DATASET CONTENT section start
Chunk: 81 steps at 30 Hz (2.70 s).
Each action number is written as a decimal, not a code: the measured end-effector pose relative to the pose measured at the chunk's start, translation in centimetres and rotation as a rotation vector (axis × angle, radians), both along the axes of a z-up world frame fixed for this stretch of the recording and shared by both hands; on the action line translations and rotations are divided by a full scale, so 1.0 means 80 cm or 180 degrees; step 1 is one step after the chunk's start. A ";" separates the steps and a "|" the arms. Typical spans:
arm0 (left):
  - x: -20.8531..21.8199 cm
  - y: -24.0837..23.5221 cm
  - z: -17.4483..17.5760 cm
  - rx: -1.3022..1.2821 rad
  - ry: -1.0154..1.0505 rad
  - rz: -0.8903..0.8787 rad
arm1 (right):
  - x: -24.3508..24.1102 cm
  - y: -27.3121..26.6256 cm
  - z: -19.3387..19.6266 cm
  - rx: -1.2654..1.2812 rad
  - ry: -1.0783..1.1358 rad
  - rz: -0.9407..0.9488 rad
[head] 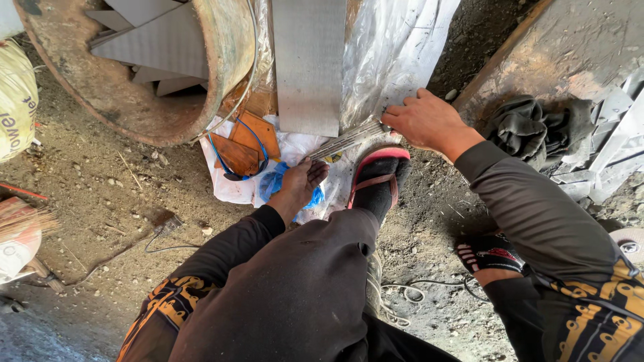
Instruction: The person sits on the ground and smooths the edges of small triangular metal pieces using a sanding block on a wooden board. They place the finished pieces into a bucket. Later, they use a knife to scrape a larger metal sheet and then mark it with a pencil and a template.
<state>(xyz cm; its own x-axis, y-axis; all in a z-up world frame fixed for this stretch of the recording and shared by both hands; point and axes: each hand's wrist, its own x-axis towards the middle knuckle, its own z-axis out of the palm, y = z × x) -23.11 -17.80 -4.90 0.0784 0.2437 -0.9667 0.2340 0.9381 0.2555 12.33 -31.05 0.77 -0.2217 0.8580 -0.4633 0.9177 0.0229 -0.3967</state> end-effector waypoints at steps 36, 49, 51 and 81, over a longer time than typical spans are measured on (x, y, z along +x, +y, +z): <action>0.047 0.044 0.065 0.0679 -0.0325 0.1001 | 0.002 -0.003 -0.013 0.1596 0.0064 -0.0906; 0.104 0.038 0.121 0.0631 -0.0867 0.0746 | -0.004 0.000 -0.007 0.1450 0.0321 -0.2916; 0.119 0.031 0.135 0.0627 -0.1069 0.0546 | -0.012 0.014 -0.004 0.1574 0.0342 -0.3222; 0.141 0.092 0.651 0.3692 -0.3062 -0.0953 | 0.019 -0.302 0.394 0.2743 0.0864 -0.5754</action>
<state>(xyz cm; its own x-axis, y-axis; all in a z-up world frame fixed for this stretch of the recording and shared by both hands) -11.83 -10.40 47.16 0.7243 0.6651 0.1816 -0.3047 0.0726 0.9497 13.86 -55.18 32.26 0.9978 0.0669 -0.0006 0.0298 -0.4523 -0.8914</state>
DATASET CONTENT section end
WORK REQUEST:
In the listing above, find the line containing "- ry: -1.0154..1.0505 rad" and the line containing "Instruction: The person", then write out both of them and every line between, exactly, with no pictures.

RESPONSE BELOW:
  - ry: -1.0154..1.0505 rad
  - rz: -0.8903..0.8787 rad
arm1 (right):
  - x: -24.3508..24.1102 cm
  - y: -27.3121..26.6256 cm
  - z: -19.3387..19.6266 cm
  - rx: -1.2654..1.2812 rad
  - ry: -1.0783..1.1358 rad
  - rz: -0.9407..0.9488 rad
[head] 
Instruction: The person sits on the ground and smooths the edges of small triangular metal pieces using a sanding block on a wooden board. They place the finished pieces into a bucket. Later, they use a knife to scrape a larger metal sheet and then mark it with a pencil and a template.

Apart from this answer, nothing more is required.